Pull out every line below that contains the word "camera".

# [Material provided]
____

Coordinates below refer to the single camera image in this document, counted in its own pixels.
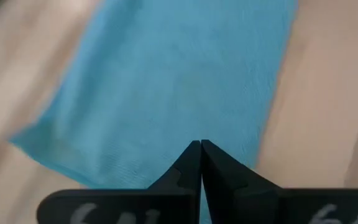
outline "light wood grain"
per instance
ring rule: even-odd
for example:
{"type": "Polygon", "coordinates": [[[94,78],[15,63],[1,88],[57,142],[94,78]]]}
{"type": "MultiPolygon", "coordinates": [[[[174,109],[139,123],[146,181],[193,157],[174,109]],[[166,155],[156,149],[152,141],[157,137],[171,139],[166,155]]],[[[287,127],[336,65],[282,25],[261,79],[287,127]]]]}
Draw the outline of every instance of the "light wood grain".
{"type": "Polygon", "coordinates": [[[344,186],[357,138],[358,1],[300,1],[258,171],[282,186],[344,186]]]}
{"type": "Polygon", "coordinates": [[[95,5],[88,0],[0,5],[0,223],[36,223],[35,209],[45,196],[82,187],[4,140],[47,105],[95,5]]]}

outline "wooden surface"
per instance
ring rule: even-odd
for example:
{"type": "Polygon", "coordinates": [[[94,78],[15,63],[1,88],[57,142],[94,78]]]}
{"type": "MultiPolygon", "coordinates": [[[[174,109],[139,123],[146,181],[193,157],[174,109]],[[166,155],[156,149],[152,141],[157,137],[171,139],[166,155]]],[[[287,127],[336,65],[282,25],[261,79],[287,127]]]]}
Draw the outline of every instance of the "wooden surface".
{"type": "MultiPolygon", "coordinates": [[[[35,224],[41,198],[82,187],[4,139],[47,103],[94,5],[0,5],[0,223],[35,224]]],[[[358,186],[358,1],[299,5],[257,171],[282,186],[358,186]]]]}
{"type": "Polygon", "coordinates": [[[358,1],[300,1],[258,171],[282,186],[355,186],[357,140],[358,1]]]}

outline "blue cloth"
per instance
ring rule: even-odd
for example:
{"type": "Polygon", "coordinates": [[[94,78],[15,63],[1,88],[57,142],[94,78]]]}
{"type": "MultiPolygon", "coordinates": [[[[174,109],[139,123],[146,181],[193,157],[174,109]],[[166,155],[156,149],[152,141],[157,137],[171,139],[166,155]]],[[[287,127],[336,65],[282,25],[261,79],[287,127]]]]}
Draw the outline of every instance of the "blue cloth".
{"type": "Polygon", "coordinates": [[[148,187],[194,139],[253,167],[295,9],[295,0],[106,0],[52,104],[12,141],[96,188],[148,187]]]}

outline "printed number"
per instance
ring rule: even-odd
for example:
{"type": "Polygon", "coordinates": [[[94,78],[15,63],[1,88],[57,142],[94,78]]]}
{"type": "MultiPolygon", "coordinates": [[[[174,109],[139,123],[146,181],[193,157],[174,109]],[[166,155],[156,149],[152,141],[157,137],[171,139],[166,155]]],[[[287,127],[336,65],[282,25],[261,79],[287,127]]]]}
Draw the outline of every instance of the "printed number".
{"type": "Polygon", "coordinates": [[[323,219],[328,215],[328,213],[333,212],[335,210],[336,205],[329,204],[324,206],[313,216],[309,224],[342,224],[342,222],[337,219],[323,219]]]}
{"type": "MultiPolygon", "coordinates": [[[[86,203],[78,207],[70,218],[70,224],[87,224],[85,223],[86,216],[98,206],[94,203],[86,203]]],[[[160,211],[148,210],[146,212],[145,224],[157,224],[160,218],[160,211]]],[[[122,212],[117,224],[136,224],[136,215],[131,212],[122,212]]]]}
{"type": "MultiPolygon", "coordinates": [[[[342,222],[337,219],[325,218],[328,213],[335,211],[336,208],[337,206],[333,204],[324,206],[312,217],[309,224],[342,224],[342,222]]],[[[352,222],[352,224],[358,224],[358,216],[357,219],[352,222]]]]}
{"type": "Polygon", "coordinates": [[[84,222],[86,216],[98,206],[94,203],[86,203],[77,208],[70,218],[70,224],[87,224],[84,222]]]}

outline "turquoise fabric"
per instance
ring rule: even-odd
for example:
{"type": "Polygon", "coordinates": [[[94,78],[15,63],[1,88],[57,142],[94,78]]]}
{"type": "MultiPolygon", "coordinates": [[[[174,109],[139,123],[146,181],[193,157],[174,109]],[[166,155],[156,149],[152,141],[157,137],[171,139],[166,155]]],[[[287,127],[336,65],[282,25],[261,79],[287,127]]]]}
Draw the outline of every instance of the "turquoise fabric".
{"type": "Polygon", "coordinates": [[[96,188],[148,187],[194,139],[253,167],[295,10],[295,0],[106,0],[52,104],[12,141],[96,188]]]}

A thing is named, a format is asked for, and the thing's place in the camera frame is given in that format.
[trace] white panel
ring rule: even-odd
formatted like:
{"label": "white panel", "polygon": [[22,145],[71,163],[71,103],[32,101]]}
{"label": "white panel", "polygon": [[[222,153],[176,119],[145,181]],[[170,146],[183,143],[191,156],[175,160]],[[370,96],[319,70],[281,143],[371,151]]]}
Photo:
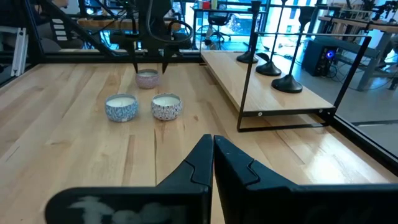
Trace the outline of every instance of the white panel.
{"label": "white panel", "polygon": [[52,19],[52,21],[57,24],[63,24],[62,20],[60,19]]}
{"label": "white panel", "polygon": [[55,34],[57,34],[57,35],[66,35],[67,33],[65,31],[55,31]]}
{"label": "white panel", "polygon": [[57,40],[68,40],[67,37],[57,37]]}
{"label": "white panel", "polygon": [[65,29],[63,25],[54,25],[54,29]]}

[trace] computer tower
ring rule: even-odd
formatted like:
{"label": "computer tower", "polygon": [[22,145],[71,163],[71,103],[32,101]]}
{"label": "computer tower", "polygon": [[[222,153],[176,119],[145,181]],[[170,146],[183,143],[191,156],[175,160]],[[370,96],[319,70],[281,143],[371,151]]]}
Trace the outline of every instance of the computer tower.
{"label": "computer tower", "polygon": [[337,52],[336,46],[327,46],[314,40],[308,41],[302,68],[312,76],[327,76]]}

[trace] wooden shelf
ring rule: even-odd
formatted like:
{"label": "wooden shelf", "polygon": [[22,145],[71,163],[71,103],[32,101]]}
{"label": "wooden shelf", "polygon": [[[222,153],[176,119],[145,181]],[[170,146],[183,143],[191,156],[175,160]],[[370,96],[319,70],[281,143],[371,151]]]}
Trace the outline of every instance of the wooden shelf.
{"label": "wooden shelf", "polygon": [[[235,107],[241,106],[247,65],[236,61],[241,53],[202,51],[201,56],[209,66],[214,77],[223,87]],[[265,63],[259,58],[259,65]],[[267,77],[255,72],[257,64],[253,65],[246,98],[245,111],[278,111],[305,110],[317,108],[332,108],[333,105],[309,90],[303,88],[299,94],[283,93],[273,89],[271,82],[280,77]]]}

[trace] wooden plank
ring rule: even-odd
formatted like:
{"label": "wooden plank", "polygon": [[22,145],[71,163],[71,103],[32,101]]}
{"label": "wooden plank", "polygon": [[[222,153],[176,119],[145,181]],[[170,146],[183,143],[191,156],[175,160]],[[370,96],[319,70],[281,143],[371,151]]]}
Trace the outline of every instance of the wooden plank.
{"label": "wooden plank", "polygon": [[[331,17],[328,16],[319,16],[319,20],[321,21],[330,21]],[[357,27],[362,27],[365,28],[368,24],[363,21],[352,21],[352,20],[347,20],[347,19],[338,19],[338,18],[333,18],[333,22],[336,22],[338,24],[346,24],[346,25],[352,25],[352,26],[357,26]],[[384,32],[390,32],[390,33],[397,33],[398,32],[398,26],[384,26],[382,24],[371,24],[369,26],[369,29],[378,29]]]}
{"label": "wooden plank", "polygon": [[[168,26],[171,21],[165,21],[165,26]],[[104,19],[104,20],[93,20],[87,18],[81,18],[77,20],[77,23],[86,29],[102,29],[106,27],[107,29],[127,29],[132,30],[132,21],[131,19],[118,19],[117,21],[113,19]],[[136,20],[136,28],[138,29],[139,22]],[[181,24],[174,23],[172,25],[173,30],[179,30],[181,28]]]}
{"label": "wooden plank", "polygon": [[[161,64],[139,68],[161,71]],[[138,89],[134,76],[129,63],[46,64],[0,90],[0,223],[44,224],[47,200],[69,187],[154,186],[207,133],[226,136],[298,184],[398,181],[330,127],[238,133],[237,111],[204,66],[170,64],[152,90]],[[184,102],[175,121],[150,112],[150,100],[163,92]],[[115,93],[137,96],[140,111],[132,121],[106,118],[104,100]],[[216,185],[213,192],[212,223],[223,224]]]}
{"label": "wooden plank", "polygon": [[[239,53],[202,51],[203,59],[207,62],[213,75],[219,81],[235,107],[241,106],[247,65],[237,62]],[[332,108],[329,102],[316,95],[308,88],[303,88],[299,94],[282,93],[271,87],[271,82],[280,77],[267,77],[255,72],[257,65],[252,68],[246,97],[245,111],[273,111],[297,110],[311,108]]]}

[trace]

____

# [Written solution]
Coordinates below refer to the single camera image in this document, counted in its own pixels.
A thing is named, a format is asked for, and the thing's place in the camera frame is given in that format.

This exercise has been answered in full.